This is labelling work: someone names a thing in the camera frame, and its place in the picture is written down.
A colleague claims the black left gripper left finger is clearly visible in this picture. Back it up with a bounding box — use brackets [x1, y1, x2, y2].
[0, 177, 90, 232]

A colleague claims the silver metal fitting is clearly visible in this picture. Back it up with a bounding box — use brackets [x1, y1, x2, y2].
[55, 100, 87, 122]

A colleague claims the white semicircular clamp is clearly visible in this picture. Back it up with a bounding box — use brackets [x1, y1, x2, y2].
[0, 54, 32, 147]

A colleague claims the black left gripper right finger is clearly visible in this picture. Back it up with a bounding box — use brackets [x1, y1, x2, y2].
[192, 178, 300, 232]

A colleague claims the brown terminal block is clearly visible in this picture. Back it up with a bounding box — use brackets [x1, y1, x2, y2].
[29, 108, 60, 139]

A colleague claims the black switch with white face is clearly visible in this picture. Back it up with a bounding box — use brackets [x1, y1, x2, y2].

------------------------------------------------

Every entry should be transcribed exactly, with nothing omitted.

This is labelling work: someone names a thing in the camera frame, and its place in the picture is written down.
A colleague claims the black left gripper left finger is clearly visible in this picture. Back it up with a bounding box — use brackets [x1, y1, x2, y2].
[0, 177, 90, 232]

A colleague claims the silver metal fitting is clearly visible in this picture. Back it up with a bounding box — use brackets [x1, y1, x2, y2].
[55, 100, 87, 122]

A colleague claims the white semicircular clamp is clearly visible in this picture. Back it up with a bounding box — use brackets [x1, y1, x2, y2].
[0, 54, 32, 147]

A colleague claims the black left gripper right finger is clearly visible in this picture. Back it up with a bounding box — use brackets [x1, y1, x2, y2].
[192, 178, 300, 232]

A colleague claims the brown terminal block is clearly visible in this picture. Back it up with a bounding box — use brackets [x1, y1, x2, y2].
[29, 108, 60, 139]

A colleague claims the black switch with white face is clearly visible in this picture. Back it up with a bounding box — use brackets [x1, y1, x2, y2].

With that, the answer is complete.